Throughout this series, I will be exploring the F# (pronounced F Sharp) language as a beginner. Perhaps you're just like me in that you've never worked with the F# language before but you are very curious about it. You may not understand the hype you've been hearing about so-called functional languages. But that's OK. If you want to learn along with me, that would be great.
Along the way, I welcome your comments and feedback, both to instruct me and other readers. You can get an overview of the complete series by visiting the series index. Enjoy.
Part 4 - Imperative Features
The F# programming language is not just a functional language. It has features of imperative and object-oriented languages as well. This is, in fact, what makes F# so compelling to work in. By combining the best features of functional, imperative and object-oriented languages, F# has something to offer to just about everyone. Some people say that by trying to be all things to all people, computer programming languages run the risk of becoming diluted. This is certainly one of the arguments we hear about the C# language whevener new features are added to it. And F# is no different except that it's a new programming language. And as a new language, the designers of F# had a great opportunity to get the balance of the features of the language just right. Personally, I think they did a great job.
I think the best way to learn how the imperative language features in F# work is by comparing them to a language you're likely to know already. So, I'll use C# as the teaching tool. If you are a Java developer, don't worry. C# is very close to Java and you should be able to follow along easily. I've attached the source code at the bottom of this post if you want to download it. Building on the example I started last time, let's suppose you want to write a class to handle conversions between Arabic numerals and Roman numerals. If you analyze the way Roman numerals work, you'll see a pattern emerge. I'm only going to handle numbers between and including zero to 3,999 in my class. For that set of Arabic numerals, these are the rules:
- For the Arabic numbers 1000, 900, 500, 400, 100, 90, 50, 40, 10, 9, 5, 4 and 1, there exist discrete Roman numeral sequences that can be evaluated left to right. We'll call these the 13 Arabic divisions.
- Only the sequences for the values of 1000, 100, 10 and 1 can be repeated in a Roman number.
- No repeatable Roman numeral can repeat more than three times.
- After encountering the Arabic divisions 900, 400, 90, 40, 9 and 4, no other value in the same order of magnitude (base 10) may be included in the value or the sequence.
Following these simple rules, one can parse an Arabic number by iterating over the 13 divisions, subtracting out the division amounts and accumulating the Roman numeral sequences until the value reaches zero. To parse a Roman number into an integer, you can also iterate through the 13 divisions, accumulating the associated number quantities as you go. As long as the rules are observed, it turns out to be a simple task. I am going to start off by designing a simple interface in C# that allows me to get and set the Arabic integers and Roman numeral strings implementing classes. For the remainder of this post, I am going to implement this interface in a C# based class then again in an F# based class to compare and contrast the two languages.
Now, to begin with implementing the rules shown above, I need some sort of data structure to manage the information about the rules. The three pieces of information I need to collect about each of the 13 Arabic division points are:
- The integer value of the division point.
- The associated Roman number sequence.
- A count of divisions to skip if the current division in selected at least once.
I could create a very specific class to manage this information. Or I could try to implement something a bit more generic. To illustrate one of the important things about F# that you'll need to know later, I'm going to go down the generic path by creating something called a Tuple. In short, a Tuple is a class that will be able to hold a combination of three bits of data. I can refer to those parts as P1, P2 and P3 later. The Tuple class might look like this in C#:
In my C# based class, I am going to create a Tuple<int, string, int> to hold the data for managing my Roman numerals:

Knowning a bit about Roman numerals and the rules I outlined above, you should be able to recognize this data and what I'm going to do with it. To implement the IArabicRomanConverter interface, the ArabicValue implementation in C# is pretty simple. I'll create an integer backing value and a simple property that does a bit of range checking.

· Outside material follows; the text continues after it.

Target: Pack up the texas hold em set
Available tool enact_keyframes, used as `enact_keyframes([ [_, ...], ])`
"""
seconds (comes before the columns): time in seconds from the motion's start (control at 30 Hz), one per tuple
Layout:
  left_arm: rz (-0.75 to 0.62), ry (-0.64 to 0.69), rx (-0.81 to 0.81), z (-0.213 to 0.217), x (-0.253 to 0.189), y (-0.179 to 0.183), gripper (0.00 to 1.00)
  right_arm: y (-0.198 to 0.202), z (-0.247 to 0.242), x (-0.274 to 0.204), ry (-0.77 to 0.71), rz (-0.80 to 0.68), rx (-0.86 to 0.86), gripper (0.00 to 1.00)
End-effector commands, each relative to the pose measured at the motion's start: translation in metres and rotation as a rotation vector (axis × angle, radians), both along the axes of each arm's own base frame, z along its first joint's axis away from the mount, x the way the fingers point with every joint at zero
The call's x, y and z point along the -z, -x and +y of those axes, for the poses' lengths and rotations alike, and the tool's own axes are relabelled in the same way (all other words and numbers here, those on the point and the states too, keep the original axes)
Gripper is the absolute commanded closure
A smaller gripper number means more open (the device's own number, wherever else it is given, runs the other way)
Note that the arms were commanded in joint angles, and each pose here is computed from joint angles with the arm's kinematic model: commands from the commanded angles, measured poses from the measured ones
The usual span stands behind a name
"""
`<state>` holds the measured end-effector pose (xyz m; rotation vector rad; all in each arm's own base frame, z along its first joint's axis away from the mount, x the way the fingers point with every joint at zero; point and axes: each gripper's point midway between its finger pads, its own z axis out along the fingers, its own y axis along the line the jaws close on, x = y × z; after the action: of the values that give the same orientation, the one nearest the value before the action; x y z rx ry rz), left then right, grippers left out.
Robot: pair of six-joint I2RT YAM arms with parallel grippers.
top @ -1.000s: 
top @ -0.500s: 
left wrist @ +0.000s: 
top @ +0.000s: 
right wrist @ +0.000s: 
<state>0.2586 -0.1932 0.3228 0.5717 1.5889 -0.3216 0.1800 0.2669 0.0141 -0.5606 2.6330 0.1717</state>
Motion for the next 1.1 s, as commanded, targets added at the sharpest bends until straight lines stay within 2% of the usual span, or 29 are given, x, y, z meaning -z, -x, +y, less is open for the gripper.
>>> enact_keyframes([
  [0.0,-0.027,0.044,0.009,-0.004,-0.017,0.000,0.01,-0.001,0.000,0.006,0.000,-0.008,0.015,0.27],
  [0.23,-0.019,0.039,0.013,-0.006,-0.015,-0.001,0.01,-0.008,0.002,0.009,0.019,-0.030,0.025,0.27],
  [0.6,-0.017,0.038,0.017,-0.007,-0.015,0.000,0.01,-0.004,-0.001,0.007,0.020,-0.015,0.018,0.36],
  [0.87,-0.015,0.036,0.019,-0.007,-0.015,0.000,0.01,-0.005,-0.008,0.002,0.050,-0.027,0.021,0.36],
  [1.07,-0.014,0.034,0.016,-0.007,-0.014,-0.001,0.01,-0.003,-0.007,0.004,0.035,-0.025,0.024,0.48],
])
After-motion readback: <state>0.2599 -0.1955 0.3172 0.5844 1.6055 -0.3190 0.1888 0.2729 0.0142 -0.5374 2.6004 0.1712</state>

The Roman numerals above value 1000 get a bit strange so I am going to leave them out of this example. Considering the rule that no single Roman numeral sequence can be repeated more than three times, my class only handles non-negative integers below 4000. The RomanValue property required to flesh out the IArabicRomanConverter interface is a bit more complicated. I'll show it in two parts. First the getter:

After handling the special case for the number zero, a StringBuilder is used to accumulate the Roman numeral sequences that are collected as each integer value in the array of Tuples is encountered. It's simple to loop through the Tuples, subtracting off the value of each Tuple that's found, going from the largest to the smallest value in the list. The setter for the RomanValue property is a bit more complex because the rules for Roman numeral repetition have to be observed. The setter looks like this in C#:

After the formality of dealing with null, trimming the input string and converting to uppercase, an accumulator is set up to receive the value of the Roman number as it is parsed. String comparisons on the second part of each Tuple are performed in a loop. The rules about allowed repetitions are observed by counting how many times each Tuple sequence is applied. If any Tuple is applied more than three times or if any sequence that is not allowed to repeat appears more than once, an exception is thrown. It turns out that the skip count portion of the tuple (part three) can be used to determine which sequences are allowed to repeat more than once. The cardinal values of 1000, 100, 10 and 1 have skip counts of zero, meaning that when they are used in the parsing operation, the list pointer does not skip over the next item in the list. Those values having zero skip counts are also the ones that can repeat according to the rules. Finally, if any part of the string is left over when the parsing is complete, it's invalid so an exception is thrown.
OK, so the C# class to convert Arabic and Roman numbers is pretty simple. Now, we need to look at what an F# class that does the same thing might look like. Be aware that the code you are about to look at is not ideal. I ported it over to be as close as possible to the C# code so you could start to draw some conclusions in your mind's eye. A more pure F# implementation of this class would look quite different. But for now, the inefficiencies in the F# code you'll see are OK because they are instructive. In a future post, I will show you a near ideal implementation of this class in F#. I'm going to show you the entire F# class below and describe what happening in a list below it. Here's the code:

The type keyword on line 5 is important. It's the equivalent of the class keyword in C#. The next thing I'll point out is the use of the mutable keyword on line 6 in declaring the _arabicValue field. The mutable keyword is at the heart of the imperative language features in C#. If you remember, imperative means "duty to change" in English. So, an imperative language is one that focuses on managing changes in the state of data as the means for tracking calculations. A functional language, on the other hand, treats functions as first-class citizens, using chains of function calls to manage computation. In F#, when you want to be able to change a bit of data, you must mark it as changeable using the mutable keyword (or by another means as we'll see shortly). Also notice that on line 5, I manually declared that the _arabicValue field is of type integer. As you may know, with F#'s incredible type inference system, declaring types is usually not required. F#'s parser goes to extraordinary lengths to figure out what types we're working with by observing how we use them. And it may be that, in this case, F# could figure out that _arabicValue should be an integer. However, it's not always important or prudent to let F# perform type inference. In this case, we know that the _arabicValue will always be an integer so it's OK to say so.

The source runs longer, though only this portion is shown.